**What is needed:**
Every line from the first in the listing below to the line containing "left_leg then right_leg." is to be repeated exactly, and no line past it.

**Provided material:**
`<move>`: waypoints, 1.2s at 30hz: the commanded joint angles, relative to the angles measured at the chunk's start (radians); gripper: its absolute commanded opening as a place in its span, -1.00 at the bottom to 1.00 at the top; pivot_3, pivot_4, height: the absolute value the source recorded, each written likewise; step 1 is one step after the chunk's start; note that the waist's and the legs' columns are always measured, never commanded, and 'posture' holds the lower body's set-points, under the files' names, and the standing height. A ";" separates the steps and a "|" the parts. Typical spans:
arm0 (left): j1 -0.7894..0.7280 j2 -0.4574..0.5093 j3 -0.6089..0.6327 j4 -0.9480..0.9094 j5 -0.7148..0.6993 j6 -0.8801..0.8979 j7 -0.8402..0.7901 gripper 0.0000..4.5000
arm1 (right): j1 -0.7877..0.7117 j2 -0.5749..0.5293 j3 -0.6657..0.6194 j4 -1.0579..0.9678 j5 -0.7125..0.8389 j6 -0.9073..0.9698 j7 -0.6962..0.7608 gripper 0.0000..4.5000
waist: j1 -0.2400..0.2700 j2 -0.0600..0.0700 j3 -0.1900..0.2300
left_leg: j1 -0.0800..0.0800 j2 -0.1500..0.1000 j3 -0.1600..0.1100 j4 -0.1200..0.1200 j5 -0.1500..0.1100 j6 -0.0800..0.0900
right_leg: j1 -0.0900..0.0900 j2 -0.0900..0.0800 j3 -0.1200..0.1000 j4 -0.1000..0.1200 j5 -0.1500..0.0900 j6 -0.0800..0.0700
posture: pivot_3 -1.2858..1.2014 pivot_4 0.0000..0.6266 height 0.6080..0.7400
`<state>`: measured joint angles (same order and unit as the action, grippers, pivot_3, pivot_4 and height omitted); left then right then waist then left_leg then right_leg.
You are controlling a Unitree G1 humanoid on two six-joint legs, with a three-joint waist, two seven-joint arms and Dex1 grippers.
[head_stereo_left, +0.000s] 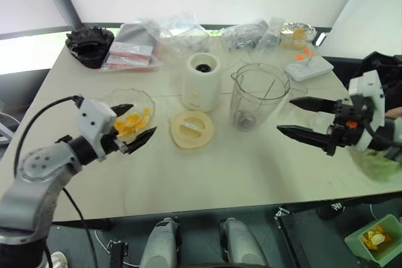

**Result below:**
`<move>`: waypoints, 1.2s at 30hz: the commanded joint angles, relative to the angles measured at the chunk's start (radians); gripper: its absolute commanded opening as a place in its span, -1.00 at the bottom to 1.00 at the top; pivot_3, pivot_4, height: the absolute value the source recorded, each written likewise; step 1 is one step after the chunk's start; note that the waist's and the legs' columns are always measured, never commanded, and 'posture' holds the lower body's set-points, under the files' names, and the standing height. A ";" separates the steps and a "|" the parts. Typical spans:
arm0 (left): j1 -0.7894..0.7280 j2 -0.4574..0.5093 j3 -0.6089..0.6327 j4 -0.9480..0.9094 j5 -0.7148..0.6993 j6 -0.8801..0.8979 j7 -0.8402..0.7901 gripper 0.0000..4.5000
arm1 (right): j1 -0.7877..0.7117 j2 -0.5749..0.5293 j3 -0.6657..0.6194 j4 -1.0579..0.9678 j5 -0.7125..0.8389 j6 -0.9073..0.9698 j7 -0.6962..0.7608 gripper 0.0000..4.5000
waist: j1 -0.2400..0.2700 j2 -0.0600..0.0700 j3 -0.1900..0.2300
left_leg: j1 -0.0800..0.0800 j2 -0.1500..0.1000 j3 -0.1600..0.1100 j4 -0.1200..0.1200 j5 -0.1500..0.1100 j6 -0.0800..0.0900
right_leg: j1 -0.0900..0.0900 j2 -0.0900..0.0800 j3 -0.1200..0.1000 j4 -0.1000..0.1200 j5 -0.1500..0.0900 j6 -0.0800..0.0700
posture: pivot_3 -1.2858..1.2014 pivot_4 0.0000..0.6266 height 0.6080..0.7400
`<state>`: measured joint angles (same order and unit as the action, grippers, pivot_3, pivot_4 and height omitted); left then right then waist then left_leg then right_leg.

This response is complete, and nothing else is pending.